Jem, Dill, and particularly Scout generally adore Miss Maudie. She is like an aunt but they (Scout and Jem) clearly enjoy her company more than they do with Aunt Alexandra. Miss Maudie allows them to play anywhere in her yard as long as they don't kill the flowers. She makes cakes for them and when Jem and Dill are off doing "boys only" things, Scout goes to Miss Maudie: 

In summertime, twilights are long and peaceful. Often as not, Miss Maudie and I would sit silently on her porch, watching the sky go from yellow to pink as the sun went down, watching flights of martins sweep low over the neighborhood and disappear behind the schoolhouse rooftops. (Chapter 5) 
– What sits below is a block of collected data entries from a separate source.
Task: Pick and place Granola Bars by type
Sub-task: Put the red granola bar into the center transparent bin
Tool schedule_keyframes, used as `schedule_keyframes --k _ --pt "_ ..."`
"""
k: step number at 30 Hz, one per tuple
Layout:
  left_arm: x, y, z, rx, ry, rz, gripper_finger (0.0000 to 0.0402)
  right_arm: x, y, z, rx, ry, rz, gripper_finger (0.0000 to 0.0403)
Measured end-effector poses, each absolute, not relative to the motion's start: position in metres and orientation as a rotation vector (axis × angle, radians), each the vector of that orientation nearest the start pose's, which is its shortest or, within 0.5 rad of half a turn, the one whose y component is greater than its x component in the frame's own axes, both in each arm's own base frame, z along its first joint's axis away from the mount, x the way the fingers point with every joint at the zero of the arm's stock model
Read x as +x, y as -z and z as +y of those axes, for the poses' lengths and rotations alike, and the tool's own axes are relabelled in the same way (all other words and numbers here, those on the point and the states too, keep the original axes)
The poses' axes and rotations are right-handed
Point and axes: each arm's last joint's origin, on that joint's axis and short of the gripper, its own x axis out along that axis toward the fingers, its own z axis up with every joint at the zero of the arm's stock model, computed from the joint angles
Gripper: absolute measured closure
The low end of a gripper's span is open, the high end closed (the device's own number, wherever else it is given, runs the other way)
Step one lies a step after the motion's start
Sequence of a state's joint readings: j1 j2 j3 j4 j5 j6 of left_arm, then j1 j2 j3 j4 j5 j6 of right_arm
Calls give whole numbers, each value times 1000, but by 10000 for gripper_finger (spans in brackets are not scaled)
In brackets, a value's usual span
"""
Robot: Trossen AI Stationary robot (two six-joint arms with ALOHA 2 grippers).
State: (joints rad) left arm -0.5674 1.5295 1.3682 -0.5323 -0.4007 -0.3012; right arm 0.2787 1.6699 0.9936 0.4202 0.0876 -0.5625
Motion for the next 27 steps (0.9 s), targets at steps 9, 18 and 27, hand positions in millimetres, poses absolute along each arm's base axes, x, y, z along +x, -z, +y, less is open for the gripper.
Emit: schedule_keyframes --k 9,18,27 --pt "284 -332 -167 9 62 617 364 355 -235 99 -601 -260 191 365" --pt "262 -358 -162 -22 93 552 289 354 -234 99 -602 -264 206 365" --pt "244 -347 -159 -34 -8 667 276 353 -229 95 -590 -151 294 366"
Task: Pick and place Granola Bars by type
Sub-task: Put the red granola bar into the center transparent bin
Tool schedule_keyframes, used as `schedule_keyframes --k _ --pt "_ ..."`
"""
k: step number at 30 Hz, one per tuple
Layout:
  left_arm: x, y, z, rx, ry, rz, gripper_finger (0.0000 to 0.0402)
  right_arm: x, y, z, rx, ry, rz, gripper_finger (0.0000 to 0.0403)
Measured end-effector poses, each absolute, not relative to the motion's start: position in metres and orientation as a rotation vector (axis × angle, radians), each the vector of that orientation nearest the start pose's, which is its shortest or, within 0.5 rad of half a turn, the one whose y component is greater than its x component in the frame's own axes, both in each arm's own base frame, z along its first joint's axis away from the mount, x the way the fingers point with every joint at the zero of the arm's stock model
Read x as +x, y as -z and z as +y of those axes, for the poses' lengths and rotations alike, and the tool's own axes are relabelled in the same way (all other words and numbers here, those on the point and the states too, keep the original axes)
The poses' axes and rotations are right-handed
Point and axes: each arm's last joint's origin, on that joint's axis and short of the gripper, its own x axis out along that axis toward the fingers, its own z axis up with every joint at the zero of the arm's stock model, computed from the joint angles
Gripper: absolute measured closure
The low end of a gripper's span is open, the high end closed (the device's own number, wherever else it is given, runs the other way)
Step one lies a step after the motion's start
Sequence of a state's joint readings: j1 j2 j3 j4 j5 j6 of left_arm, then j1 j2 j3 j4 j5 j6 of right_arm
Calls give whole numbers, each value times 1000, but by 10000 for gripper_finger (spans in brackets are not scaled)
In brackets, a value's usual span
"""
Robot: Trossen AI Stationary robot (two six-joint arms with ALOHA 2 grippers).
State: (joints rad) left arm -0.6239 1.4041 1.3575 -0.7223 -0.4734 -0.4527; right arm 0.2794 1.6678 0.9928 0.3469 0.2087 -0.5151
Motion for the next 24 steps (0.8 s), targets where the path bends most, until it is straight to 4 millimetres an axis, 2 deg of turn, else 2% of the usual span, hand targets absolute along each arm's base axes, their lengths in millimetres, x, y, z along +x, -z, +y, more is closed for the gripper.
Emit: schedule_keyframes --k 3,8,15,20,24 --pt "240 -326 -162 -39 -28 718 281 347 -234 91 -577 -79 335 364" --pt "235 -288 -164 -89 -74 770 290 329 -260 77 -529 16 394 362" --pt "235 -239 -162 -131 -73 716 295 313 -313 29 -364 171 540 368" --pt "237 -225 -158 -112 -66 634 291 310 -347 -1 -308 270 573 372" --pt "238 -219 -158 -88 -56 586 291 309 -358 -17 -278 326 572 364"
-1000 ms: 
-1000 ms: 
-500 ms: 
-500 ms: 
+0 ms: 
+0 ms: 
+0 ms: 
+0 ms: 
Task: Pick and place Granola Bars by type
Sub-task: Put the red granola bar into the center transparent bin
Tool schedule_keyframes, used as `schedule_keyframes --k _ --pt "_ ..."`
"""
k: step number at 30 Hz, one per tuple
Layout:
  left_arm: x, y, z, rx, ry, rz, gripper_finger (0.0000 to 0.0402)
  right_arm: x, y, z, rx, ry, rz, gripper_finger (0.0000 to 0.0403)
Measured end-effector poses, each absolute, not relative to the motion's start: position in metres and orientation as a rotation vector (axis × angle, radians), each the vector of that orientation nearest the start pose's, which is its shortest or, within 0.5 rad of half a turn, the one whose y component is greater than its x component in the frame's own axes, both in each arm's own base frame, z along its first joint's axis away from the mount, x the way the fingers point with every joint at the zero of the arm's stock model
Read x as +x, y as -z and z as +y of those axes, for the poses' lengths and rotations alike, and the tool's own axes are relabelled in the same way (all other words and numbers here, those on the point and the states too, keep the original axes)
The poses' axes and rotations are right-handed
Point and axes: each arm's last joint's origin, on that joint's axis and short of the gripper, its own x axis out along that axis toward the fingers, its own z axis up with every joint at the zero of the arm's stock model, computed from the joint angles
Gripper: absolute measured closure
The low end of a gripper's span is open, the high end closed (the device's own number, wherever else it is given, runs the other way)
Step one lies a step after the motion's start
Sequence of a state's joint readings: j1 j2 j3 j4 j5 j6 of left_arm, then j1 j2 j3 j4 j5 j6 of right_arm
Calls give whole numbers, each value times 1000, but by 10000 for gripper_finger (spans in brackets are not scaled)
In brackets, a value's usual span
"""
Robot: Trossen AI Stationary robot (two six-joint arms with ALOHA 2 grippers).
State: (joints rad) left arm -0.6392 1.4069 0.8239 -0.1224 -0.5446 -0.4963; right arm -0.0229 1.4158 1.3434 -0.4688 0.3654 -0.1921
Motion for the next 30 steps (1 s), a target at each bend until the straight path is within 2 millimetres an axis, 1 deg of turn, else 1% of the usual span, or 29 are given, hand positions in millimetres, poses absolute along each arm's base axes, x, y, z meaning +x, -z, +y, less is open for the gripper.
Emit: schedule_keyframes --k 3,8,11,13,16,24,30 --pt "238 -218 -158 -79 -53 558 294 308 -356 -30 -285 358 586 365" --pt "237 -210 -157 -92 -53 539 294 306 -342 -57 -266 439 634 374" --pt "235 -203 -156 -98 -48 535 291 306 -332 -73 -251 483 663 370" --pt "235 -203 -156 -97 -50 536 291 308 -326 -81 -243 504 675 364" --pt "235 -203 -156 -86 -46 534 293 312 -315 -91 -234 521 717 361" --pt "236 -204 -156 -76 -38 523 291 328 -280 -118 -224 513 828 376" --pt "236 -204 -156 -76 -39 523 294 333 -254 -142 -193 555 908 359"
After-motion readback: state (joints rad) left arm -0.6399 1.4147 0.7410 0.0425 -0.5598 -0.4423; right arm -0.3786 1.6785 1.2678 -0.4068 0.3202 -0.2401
Scout discusses Miss Maudie at length in Chapter 5 and suggests that she is as much of a pal as an adult role model. This sums up how they feel about her: 

She had never told on us, had never played cat-and-mouse with us, she was not at all interested in our private lives. She was our friend. 

In Chapter 24, Aunt Alexandra gives Miss Maudie a silent "thank you" or nod of approval when she criticizes Mrs. Merriweather's racist hypocrisy. 

Atticus also admires and respects Miss Maudie for being open-minded and a decent role model for the children. She is also friends with Stephanie Crawford because that is who she stays with after her house burns down. In general, Miss Maudie is respected and liked or loved by the aforementioned people who are significant parts of her life.